[PROBLEM TO WORK ON]: Of the records that follow, copy only the lines from the line containing "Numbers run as" to the line containing "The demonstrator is", both included, exactly as written.

---+---

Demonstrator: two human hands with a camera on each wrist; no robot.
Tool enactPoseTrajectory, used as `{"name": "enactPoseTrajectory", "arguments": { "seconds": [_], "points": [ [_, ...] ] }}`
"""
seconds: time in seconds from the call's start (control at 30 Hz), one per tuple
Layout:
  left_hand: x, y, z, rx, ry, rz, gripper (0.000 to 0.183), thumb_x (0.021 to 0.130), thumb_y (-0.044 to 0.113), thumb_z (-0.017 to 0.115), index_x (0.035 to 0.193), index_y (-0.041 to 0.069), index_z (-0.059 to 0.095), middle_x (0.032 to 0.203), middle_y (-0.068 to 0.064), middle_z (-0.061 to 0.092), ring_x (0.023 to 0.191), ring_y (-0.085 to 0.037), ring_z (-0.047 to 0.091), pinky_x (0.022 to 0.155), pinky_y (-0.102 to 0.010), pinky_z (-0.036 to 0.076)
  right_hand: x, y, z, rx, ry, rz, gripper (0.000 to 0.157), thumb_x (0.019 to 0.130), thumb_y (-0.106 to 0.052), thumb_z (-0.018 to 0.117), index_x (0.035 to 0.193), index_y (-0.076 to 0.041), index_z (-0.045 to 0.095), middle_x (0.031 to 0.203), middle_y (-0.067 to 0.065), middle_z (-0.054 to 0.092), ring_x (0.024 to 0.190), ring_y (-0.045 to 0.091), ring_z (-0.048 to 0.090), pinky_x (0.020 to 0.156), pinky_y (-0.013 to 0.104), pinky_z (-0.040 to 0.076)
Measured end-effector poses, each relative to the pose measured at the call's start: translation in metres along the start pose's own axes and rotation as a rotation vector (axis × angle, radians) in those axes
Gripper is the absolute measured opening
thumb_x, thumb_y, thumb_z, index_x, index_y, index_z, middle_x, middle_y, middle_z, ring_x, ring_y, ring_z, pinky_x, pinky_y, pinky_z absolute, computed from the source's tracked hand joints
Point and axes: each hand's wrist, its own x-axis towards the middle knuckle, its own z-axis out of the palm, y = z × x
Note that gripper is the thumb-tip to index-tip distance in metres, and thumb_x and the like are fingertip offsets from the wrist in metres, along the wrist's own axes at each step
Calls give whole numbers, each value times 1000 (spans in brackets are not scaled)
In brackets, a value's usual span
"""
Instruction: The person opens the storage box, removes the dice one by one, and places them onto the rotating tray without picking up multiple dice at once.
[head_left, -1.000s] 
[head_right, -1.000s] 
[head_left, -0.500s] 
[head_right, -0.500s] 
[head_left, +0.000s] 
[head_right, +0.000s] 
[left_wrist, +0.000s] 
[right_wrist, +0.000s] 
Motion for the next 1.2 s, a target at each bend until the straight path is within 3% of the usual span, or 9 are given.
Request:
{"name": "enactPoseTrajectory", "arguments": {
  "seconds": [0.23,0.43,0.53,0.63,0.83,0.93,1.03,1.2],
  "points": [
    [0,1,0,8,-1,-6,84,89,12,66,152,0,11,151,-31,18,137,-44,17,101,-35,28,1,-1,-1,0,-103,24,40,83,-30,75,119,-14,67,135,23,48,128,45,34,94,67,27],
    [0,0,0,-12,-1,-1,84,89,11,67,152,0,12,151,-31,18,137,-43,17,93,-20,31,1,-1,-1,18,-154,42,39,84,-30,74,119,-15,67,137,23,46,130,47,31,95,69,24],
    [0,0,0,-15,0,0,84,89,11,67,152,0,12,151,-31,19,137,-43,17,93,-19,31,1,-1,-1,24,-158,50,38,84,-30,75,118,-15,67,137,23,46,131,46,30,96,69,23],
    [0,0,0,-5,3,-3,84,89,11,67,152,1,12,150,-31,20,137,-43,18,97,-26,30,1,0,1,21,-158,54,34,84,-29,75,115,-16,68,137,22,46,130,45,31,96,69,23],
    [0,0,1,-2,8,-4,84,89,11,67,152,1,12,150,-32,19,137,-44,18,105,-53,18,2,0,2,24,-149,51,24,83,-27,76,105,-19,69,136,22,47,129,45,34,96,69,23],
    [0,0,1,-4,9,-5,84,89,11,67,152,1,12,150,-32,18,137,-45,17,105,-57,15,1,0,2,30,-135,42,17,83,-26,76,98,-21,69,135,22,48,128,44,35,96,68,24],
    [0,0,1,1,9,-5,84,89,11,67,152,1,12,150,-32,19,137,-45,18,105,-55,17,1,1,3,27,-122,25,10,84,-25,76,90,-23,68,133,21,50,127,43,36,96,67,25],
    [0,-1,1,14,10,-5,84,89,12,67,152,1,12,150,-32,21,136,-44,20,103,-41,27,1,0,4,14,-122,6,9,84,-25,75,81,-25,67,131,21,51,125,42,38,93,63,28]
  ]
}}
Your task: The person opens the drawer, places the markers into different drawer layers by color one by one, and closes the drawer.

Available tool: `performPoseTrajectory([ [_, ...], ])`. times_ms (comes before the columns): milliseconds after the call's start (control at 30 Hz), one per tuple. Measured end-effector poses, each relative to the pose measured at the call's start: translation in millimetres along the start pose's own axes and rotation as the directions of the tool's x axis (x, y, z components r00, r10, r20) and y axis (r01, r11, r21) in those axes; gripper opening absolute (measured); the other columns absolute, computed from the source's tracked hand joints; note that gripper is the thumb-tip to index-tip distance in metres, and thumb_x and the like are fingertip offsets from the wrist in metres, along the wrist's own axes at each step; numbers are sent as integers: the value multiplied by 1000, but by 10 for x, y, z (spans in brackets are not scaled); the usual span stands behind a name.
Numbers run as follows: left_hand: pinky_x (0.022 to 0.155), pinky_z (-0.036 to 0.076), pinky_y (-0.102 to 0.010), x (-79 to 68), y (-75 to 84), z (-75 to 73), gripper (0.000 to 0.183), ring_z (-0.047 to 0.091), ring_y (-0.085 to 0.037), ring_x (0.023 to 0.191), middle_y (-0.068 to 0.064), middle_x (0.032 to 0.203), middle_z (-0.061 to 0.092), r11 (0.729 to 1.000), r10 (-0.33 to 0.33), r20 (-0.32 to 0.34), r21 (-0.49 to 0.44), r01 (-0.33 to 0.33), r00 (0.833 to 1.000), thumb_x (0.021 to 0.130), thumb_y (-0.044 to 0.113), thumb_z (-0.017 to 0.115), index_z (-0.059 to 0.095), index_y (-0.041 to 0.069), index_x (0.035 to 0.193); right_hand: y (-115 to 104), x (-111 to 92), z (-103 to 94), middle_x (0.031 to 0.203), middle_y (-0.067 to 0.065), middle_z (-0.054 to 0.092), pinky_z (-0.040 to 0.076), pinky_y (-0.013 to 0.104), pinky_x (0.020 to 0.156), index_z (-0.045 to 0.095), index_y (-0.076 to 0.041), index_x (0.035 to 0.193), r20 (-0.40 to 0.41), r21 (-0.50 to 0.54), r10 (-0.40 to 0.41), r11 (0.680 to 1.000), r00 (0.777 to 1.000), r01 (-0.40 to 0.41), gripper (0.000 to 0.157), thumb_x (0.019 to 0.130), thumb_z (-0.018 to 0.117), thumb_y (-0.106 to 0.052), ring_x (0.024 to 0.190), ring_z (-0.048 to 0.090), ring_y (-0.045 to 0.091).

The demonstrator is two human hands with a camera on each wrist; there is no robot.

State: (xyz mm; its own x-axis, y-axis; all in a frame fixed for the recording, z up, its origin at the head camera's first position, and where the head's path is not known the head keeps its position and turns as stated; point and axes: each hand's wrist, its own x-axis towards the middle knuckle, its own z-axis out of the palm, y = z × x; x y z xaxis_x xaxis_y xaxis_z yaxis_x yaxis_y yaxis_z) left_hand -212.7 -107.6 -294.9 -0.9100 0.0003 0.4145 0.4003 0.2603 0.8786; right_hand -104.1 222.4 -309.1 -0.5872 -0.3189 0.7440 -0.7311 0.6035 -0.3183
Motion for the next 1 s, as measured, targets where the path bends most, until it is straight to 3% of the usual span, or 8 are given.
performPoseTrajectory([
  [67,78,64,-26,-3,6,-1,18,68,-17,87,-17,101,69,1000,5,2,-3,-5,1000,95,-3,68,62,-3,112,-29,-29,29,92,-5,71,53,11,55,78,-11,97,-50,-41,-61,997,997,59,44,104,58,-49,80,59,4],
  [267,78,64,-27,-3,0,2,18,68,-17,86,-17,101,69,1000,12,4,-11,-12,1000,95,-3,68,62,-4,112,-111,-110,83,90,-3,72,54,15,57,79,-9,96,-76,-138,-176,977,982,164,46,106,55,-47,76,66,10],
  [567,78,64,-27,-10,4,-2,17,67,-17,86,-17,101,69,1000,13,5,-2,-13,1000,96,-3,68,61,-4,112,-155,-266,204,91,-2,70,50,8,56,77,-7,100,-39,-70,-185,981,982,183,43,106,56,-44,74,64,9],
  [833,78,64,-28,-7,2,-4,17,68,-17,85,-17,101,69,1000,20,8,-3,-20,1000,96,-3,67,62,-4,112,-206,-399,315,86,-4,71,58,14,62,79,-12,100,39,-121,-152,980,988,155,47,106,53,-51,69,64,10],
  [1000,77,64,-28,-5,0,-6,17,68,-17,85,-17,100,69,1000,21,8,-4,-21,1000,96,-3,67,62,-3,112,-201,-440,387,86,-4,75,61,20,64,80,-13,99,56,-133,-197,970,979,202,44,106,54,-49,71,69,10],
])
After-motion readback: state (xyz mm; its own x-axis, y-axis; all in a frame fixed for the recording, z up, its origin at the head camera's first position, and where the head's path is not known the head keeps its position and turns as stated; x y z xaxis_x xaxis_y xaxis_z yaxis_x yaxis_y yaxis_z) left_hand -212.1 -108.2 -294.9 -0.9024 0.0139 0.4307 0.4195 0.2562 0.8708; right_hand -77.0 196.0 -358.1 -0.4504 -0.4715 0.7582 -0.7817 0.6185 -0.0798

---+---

[RESPONSE AREA]:
Numbers run as follows: left_hand: pinky_x (0.022 to 0.155), pinky_z (-0.036 to 0.076), pinky_y (-0.102 to 0.010), x (-79 to 68), y (-75 to 84), z (-75 to 73), gripper (0.000 to 0.183), ring_z (-0.047 to 0.091), ring_y (-0.085 to 0.037), ring_x (0.023 to 0.191), middle_y (-0.068 to 0.064), middle_x (0.032 to 0.203), middle_z (-0.061 to 0.092), r11 (0.729 to 1.000), r10 (-0.33 to 0.33), r20 (-0.32 to 0.34), r21 (-0.49 to 0.44), r01 (-0.33 to 0.33), r00 (0.833 to 1.000), thumb_x (0.021 to 0.130), thumb_y (-0.044 to 0.113), thumb_z (-0.017 to 0.115), index_z (-0.059 to 0.095), index_y (-0.041 to 0.069), index_x (0.035 to 0.193); right_hand: y (-115 to 104), x (-111 to 92), z (-103 to 94), middle_x (0.031 to 0.203), middle_y (-0.067 to 0.065), middle_z (-0.054 to 0.092), pinky_z (-0.040 to 0.076), pinky_y (-0.013 to 0.104), pinky_x (0.020 to 0.156), index_z (-0.045 to 0.095), index_y (-0.076 to 0.041), index_x (0.035 to 0.193), r20 (-0.40 to 0.41), r21 (-0.50 to 0.54), r10 (-0.40 to 0.41), r11 (0.680 to 1.000), r00 (0.777 to 1.000), r01 (-0.40 to 0.41), gripper (0.000 to 0.157), thumb_x (0.019 to 0.130), thumb_z (-0.018 to 0.117), thumb_y (-0.106 to 0.052), ring_x (0.024 to 0.190), ring_z (-0.048 to 0.090), ring_y (-0.045 to 0.091).

The demonstrator is two human hands with a camera on each wrist; there is no robot.

No other output is expected for this exercise.